Un risultato storico significativo di questa fase è che il fuoco non produsse semplicemente dolore; produsse un nuovo appetito per la prevenzione e il pooling finanziario. Nelle settimane e nei mesi successivi, i londinesi compresero che le perdite edilizie potevano essere quantificate, distribuite e assicurate in modi che la vecchia città non aveva mai immaginato. Questa idea si sarebbe sviluppata lentamente, ma il suo seme giaceva nel bilancio dopo le fiamme: se una città poteva essere distrutta così completamente, allora il recupero necessitava di istituzioni sistematiche quanto il pericolo. La scala della distruzione rese il rischio leggibile. Rese anche chiaro che una città in fase di ricostruzione avrebbe dovuto pensare in termini di totali, distribuzioni e perdite registrate piuttosto che di sfortuna isolata. Quel cambiamento di pensiero era a sua volta una conseguenza delle conseguenze del fuoco.

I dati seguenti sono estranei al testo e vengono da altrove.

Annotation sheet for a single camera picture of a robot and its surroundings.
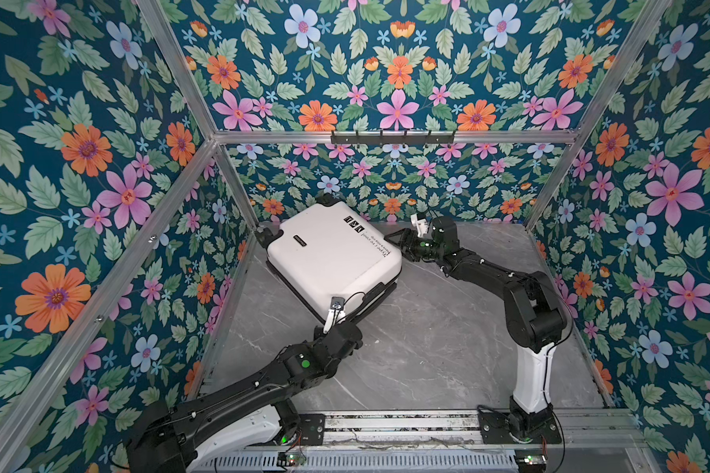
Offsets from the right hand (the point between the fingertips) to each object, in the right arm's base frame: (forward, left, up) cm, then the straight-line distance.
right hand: (388, 240), depth 89 cm
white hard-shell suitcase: (-5, +18, +2) cm, 19 cm away
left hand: (-24, +11, -6) cm, 27 cm away
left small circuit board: (-53, +25, -20) cm, 62 cm away
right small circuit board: (-54, -34, -21) cm, 67 cm away

L'emergenza non era finita quando le persone smisero di fuggire. Era finita quando la città iniziò a essere misurata di nuovo—attraverso sondaggi di rovine, attraverso elenchi di proprietà, attraverso stime di case e chiese perdute. Solo allora Londra iniziò a muoversi dalla sopravvivenza verso la ricostruzione, e quella transizione avrebbe trasformato il disastro in politica. Le rovine non erano semplicemente una fine; erano l'inizio di un diverso ordine urbano. In questo senso, il bilancio era sia materiale che amministrativo: la cenere doveva essere rimossa, ma così anche l'incertezza. La città doveva rendere conto di ciò che era bruciato, di chi aveva resistito e di ciò che poteva ancora essere documentato. Solo allora Londra poteva iniziare a trasformare la catastrofe nei primi contorni del recupero.